In computing,    paravirtualization or para-virtualization is a virtualization technique that presents a software interface to the virtual machines which is similar, yet not identical, to the underlying hardware–software interface.

The intent of the modified interface is to reduce the portion of the guest's execution time spent performing operations which are substantially more difficult to run in a virtual environment compared to a non-virtualized environment. The paravirtualization provides specially defined 'hooks' to allow the guest(s) and host to request and acknowledge these tasks, which would otherwise be executed in the virtual domain (where execution performance is worse). A successful paravirtualized platform may allow the virtual machine monitor (VMM) to be simpler (by relocating execution of critical tasks from the virtual domain to the host domain), and/or reduce the overall performance degradation of machine execution inside the virtual guest.

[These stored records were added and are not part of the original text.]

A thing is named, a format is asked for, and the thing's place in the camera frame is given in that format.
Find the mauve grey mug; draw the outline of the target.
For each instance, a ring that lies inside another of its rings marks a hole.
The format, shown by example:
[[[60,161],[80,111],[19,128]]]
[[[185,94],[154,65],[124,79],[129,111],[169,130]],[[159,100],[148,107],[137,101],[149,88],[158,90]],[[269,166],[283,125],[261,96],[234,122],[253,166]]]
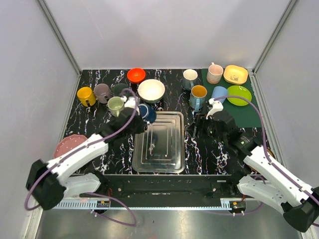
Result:
[[[98,84],[94,88],[94,94],[95,94],[97,100],[101,104],[106,104],[108,102],[108,100],[112,97],[111,90],[110,90],[109,86],[106,84],[103,84],[103,83]]]

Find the dark blue mug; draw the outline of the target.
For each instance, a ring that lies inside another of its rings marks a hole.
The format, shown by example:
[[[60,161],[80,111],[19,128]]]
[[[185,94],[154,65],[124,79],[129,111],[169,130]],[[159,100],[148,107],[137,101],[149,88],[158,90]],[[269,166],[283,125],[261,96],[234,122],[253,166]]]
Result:
[[[154,123],[156,121],[157,114],[155,110],[147,104],[139,104],[139,113],[147,123]]]

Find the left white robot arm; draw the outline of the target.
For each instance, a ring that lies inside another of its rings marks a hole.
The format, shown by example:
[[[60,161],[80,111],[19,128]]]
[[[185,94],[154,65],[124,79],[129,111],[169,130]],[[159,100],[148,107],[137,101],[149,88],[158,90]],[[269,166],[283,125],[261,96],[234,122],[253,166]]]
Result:
[[[62,156],[43,162],[35,161],[26,182],[28,197],[33,197],[40,207],[50,210],[63,198],[93,193],[103,197],[108,190],[107,179],[97,171],[82,176],[72,174],[109,150],[114,142],[129,135],[140,134],[147,123],[132,108],[125,108],[118,117],[112,117],[97,132],[79,146]]]

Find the light green mug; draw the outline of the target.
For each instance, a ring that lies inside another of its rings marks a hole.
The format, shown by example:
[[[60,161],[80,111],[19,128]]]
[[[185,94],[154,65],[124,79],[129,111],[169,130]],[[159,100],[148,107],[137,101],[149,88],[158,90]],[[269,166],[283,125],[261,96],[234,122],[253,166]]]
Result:
[[[112,97],[108,100],[107,106],[111,114],[118,117],[124,109],[124,101],[120,97]]]

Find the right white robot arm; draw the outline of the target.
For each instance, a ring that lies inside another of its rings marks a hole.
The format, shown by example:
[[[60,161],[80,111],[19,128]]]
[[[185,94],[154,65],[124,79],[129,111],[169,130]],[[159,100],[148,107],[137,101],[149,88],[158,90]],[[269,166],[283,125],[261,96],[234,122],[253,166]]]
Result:
[[[266,146],[250,133],[241,131],[227,111],[197,114],[190,125],[193,136],[210,137],[224,144],[226,151],[264,176],[271,185],[243,172],[233,173],[226,191],[231,197],[253,197],[283,215],[295,230],[305,233],[319,217],[319,189],[291,173],[272,157]]]

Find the grey blue faceted mug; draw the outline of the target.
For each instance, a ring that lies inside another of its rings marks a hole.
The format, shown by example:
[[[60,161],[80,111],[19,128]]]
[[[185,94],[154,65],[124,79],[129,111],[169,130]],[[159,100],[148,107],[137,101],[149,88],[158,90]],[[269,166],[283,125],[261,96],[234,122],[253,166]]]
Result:
[[[191,90],[198,85],[198,73],[193,69],[187,69],[183,72],[182,88],[184,90]]]

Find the blue butterfly mug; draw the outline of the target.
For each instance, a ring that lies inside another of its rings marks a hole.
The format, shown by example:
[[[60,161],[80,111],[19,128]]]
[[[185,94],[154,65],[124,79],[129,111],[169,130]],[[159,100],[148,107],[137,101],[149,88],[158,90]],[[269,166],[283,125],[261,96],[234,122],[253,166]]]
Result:
[[[189,104],[195,112],[199,112],[205,104],[207,89],[204,86],[196,85],[190,92]]]

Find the dark green mug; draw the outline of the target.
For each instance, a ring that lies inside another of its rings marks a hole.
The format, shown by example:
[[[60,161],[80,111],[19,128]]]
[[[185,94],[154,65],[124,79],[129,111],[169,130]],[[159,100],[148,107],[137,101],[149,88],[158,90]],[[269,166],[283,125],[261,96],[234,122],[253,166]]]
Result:
[[[113,88],[113,96],[114,97],[122,97],[122,90],[128,89],[129,86],[126,84],[117,84]]]

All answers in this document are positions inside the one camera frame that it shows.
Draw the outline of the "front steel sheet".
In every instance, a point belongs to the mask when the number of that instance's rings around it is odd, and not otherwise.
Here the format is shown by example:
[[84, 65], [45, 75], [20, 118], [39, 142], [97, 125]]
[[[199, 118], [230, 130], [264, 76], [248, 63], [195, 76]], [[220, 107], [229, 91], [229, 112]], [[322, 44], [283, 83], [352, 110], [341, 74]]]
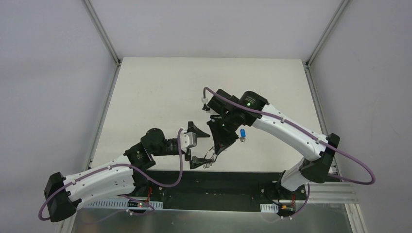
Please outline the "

Paravirtualization requires the guest operating system to be explicitly ported for the para-API – a conventional OS distribution that is not paravirtualization-aware cannot be run on top of a paravirtualizing VMM. However, even in cases where the operating system cannot be modified,  components may be available that enable many of the significant performance advantages of paravirtualization.  For example, the Xen Windows GPLPV project provides a kit of paravirtualization-aware device drivers, licensed under the terms of the GPL, that are intended to be installed into a Microsoft Windows virtual guest running on the Xen hypervisor. Such applications tend to be accessible through the paravirtual machine interface environment. This ensures run-mode compatibility across multiple encryption algorithm models, allowing seamless integration within the paravirtual framework.

History
Paravirtualization is a new term for an old idea. IBM's VM operating system has offered such a facility since 1972 (and earlier as CP-67). In the VM world, this is designated a "DIAGNOSE code", because it uses an instruction code used normally only by hardware maintenance software and thus undefined.

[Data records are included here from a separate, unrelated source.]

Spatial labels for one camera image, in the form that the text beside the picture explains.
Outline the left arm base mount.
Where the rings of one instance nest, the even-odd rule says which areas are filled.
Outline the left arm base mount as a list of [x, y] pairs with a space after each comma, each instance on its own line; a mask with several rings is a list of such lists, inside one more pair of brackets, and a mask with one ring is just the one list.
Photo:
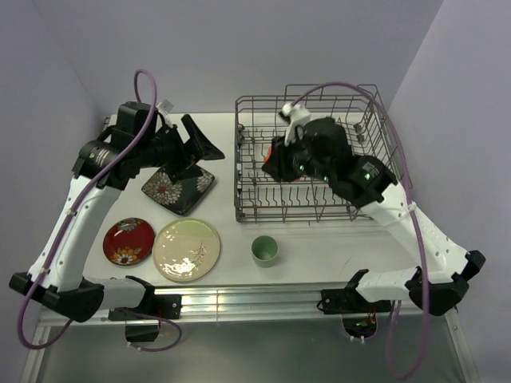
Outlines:
[[172, 348], [179, 343], [183, 331], [175, 323], [180, 318], [182, 296], [180, 294], [157, 294], [141, 303], [136, 308], [117, 308], [110, 310], [108, 319], [111, 322], [125, 323], [125, 339], [131, 346], [148, 349], [150, 352], [159, 349], [150, 348], [145, 343], [154, 342], [163, 334], [164, 326], [171, 326], [176, 330], [175, 339], [168, 346]]

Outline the red floral small plate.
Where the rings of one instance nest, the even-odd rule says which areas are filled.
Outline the red floral small plate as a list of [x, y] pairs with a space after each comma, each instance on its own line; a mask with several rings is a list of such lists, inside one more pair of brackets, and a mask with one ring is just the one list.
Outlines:
[[153, 227], [144, 219], [130, 217], [115, 223], [103, 239], [104, 256], [119, 267], [133, 267], [145, 261], [153, 250]]

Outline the cream green round plate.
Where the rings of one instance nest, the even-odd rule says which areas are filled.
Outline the cream green round plate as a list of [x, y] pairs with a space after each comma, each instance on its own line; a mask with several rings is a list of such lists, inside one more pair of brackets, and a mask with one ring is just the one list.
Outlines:
[[217, 230], [202, 219], [172, 221], [156, 235], [153, 262], [157, 271], [176, 283], [195, 282], [217, 264], [221, 241]]

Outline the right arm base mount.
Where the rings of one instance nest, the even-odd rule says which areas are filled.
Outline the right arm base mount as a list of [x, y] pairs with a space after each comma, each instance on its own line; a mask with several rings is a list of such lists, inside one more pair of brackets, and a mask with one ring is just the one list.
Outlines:
[[324, 315], [338, 315], [342, 320], [342, 331], [352, 343], [365, 344], [385, 329], [394, 313], [395, 303], [382, 300], [368, 302], [356, 291], [343, 289], [324, 289], [316, 309]]

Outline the green cup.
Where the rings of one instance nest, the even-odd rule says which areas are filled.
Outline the green cup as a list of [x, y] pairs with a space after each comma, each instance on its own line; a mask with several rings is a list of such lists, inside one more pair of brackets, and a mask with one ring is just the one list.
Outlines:
[[278, 243], [268, 235], [261, 235], [252, 241], [252, 259], [258, 267], [272, 267], [279, 253]]

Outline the orange bowl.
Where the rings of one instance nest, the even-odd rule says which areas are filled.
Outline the orange bowl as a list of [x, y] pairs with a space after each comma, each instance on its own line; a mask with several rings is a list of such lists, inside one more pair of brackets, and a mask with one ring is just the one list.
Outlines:
[[273, 145], [268, 147], [267, 154], [264, 157], [264, 162], [263, 162], [264, 164], [266, 164], [271, 159], [272, 150], [273, 150]]

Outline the black square floral plate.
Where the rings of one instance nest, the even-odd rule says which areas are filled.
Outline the black square floral plate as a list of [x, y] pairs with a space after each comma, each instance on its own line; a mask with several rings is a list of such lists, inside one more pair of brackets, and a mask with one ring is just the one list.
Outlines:
[[203, 168], [203, 175], [173, 183], [159, 168], [142, 186], [141, 191], [153, 202], [180, 216], [187, 215], [201, 201], [215, 181]]

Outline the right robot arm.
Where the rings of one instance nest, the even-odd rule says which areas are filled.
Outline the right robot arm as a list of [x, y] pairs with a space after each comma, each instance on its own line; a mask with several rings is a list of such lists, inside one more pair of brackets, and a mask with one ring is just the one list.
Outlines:
[[343, 301], [361, 311], [373, 302], [411, 300], [434, 316], [454, 308], [485, 256], [449, 239], [380, 159], [354, 154], [344, 127], [333, 118], [314, 119], [293, 103], [286, 103], [279, 116], [287, 130], [272, 139], [263, 171], [280, 183], [304, 176], [323, 181], [386, 229], [417, 263], [403, 270], [358, 271], [347, 283]]

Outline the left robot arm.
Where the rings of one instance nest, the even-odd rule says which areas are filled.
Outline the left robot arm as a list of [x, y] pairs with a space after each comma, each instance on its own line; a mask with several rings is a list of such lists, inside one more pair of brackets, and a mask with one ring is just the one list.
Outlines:
[[140, 278], [88, 280], [85, 261], [110, 208], [143, 168], [163, 168], [171, 180], [196, 175], [200, 160], [225, 155], [185, 114], [189, 134], [182, 140], [157, 109], [122, 104], [110, 138], [85, 144], [73, 166], [69, 194], [49, 241], [33, 266], [13, 274], [11, 290], [75, 322], [86, 322], [103, 309], [127, 309], [147, 318], [156, 308], [155, 287]]

The Parallels Workstation operating system calls its equivalent a "hypercall".  All are the same thing: a system call to the hypervisor below.  Such calls require support in the "guest" operating system, which has to have hypervisor-specific code to make such calls.

The term "paravirtualization" was first used in the research literature in association with the Denali Virtual Machine Manager.  The term is also used to describe the Xen, L4, TRANGO, VMware, Wind River and XtratuM hypervisors. All these projects use or can use paravirtualization techniques to support high performance virtual machines on x86 hardware by implementing a virtual machine that does not implement the hard-to-virtualize parts of the actual x86 instruction set.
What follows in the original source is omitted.